I feel I have lost an old friend, the huge Walnut Tree that has dominated the overflow car-park finally gave up the ghost last night and crashed to the ground. It was the first thing I looked to as driving down into the reserve. So many memories, my last sighting of a Turtle Dove within its' lofty boughs three years ago, the squirells raising their kits in a hole. The fabulous Tawny Owls in the Owl box and Jackdaws in yet another hole. Seeing the decaying carcase broken across the dirt, it was obvious it had come to the end of its' day. Most of the wood was rotting or rotten.

So aside from the vertebrates afore-mentioned, with the shattered remains laid bare it revealed the treasures within. I could see myriad invertebrates at a loss and hiding away from the unwelcome exposure, so my feeling is the collapsing event had not been long since.

I shall on a personal level really miss that tree, that said, if it was that unsafe as it now appears, it is best removed and to that end Mother Nature has done the job for us.

RIP exceptional tree.

I shall try and date it on Monday when the chainsaws bite into it and hopefully expose the rings and reveal another of her secrets, I think having measured her girth this Spring, she was at least 2 or 3 hundred years old.

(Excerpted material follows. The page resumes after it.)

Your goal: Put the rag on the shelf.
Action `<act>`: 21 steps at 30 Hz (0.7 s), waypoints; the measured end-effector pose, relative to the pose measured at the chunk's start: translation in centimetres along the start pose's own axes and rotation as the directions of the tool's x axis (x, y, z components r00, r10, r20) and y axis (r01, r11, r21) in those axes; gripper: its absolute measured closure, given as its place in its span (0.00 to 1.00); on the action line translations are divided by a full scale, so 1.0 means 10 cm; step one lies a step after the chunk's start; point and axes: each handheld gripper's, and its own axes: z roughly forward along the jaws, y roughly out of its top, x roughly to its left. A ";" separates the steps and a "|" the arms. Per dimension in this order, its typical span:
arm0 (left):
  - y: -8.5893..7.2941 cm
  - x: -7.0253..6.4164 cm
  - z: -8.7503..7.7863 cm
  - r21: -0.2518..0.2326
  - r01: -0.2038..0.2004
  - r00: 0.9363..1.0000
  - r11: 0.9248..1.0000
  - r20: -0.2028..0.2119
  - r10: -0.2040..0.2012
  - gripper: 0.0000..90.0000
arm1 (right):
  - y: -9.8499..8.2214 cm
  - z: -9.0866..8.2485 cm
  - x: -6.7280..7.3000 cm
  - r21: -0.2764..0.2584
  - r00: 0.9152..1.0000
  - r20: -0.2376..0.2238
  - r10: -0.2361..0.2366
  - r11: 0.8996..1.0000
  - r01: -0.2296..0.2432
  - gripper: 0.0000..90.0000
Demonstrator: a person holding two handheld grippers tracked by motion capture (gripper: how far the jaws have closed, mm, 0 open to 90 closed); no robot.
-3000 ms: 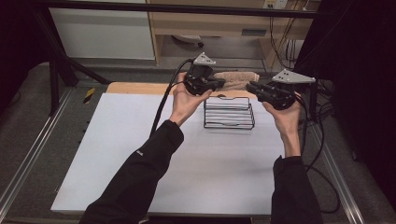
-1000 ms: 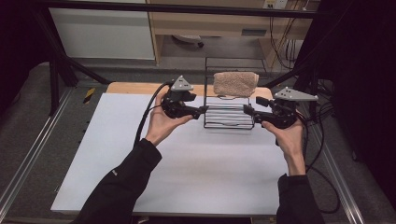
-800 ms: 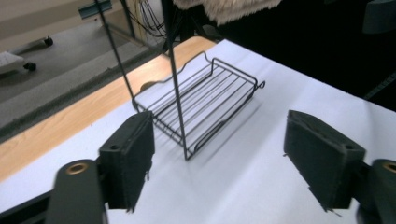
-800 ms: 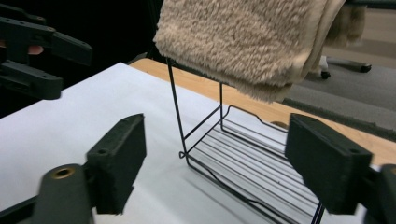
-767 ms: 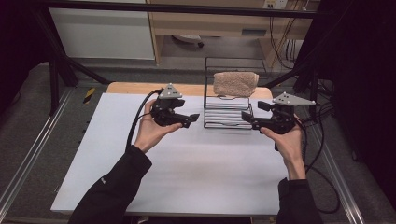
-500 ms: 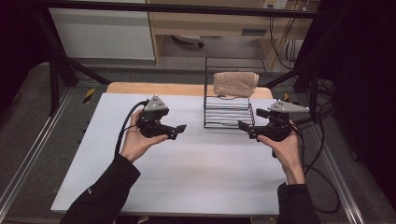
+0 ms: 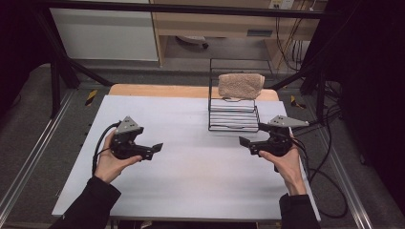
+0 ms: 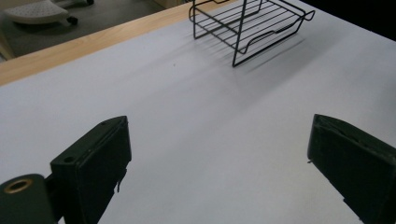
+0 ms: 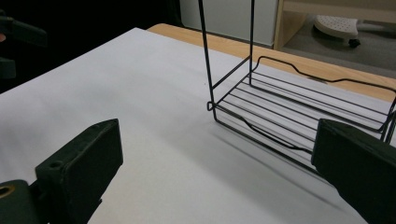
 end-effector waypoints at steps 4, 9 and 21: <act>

As a tribute here is Joyces' Poem about trees:

I think that I shall never see
A poem lovely as a tree.
A tree whose hungry mouth is prest
Against the earth’s sweet flowing breast;
A tree that looks at God all day,
And lifts her leafy arms to pray;
A tree that may in Summer wear
A nest of robins in her hair;
Upon whose bosom snow has lain;
Who intimately lives with rain.
Poems are made by fools like me,
But only God can make a tree.

The North Kent Marshes are a very special area and worth preserving at all cost.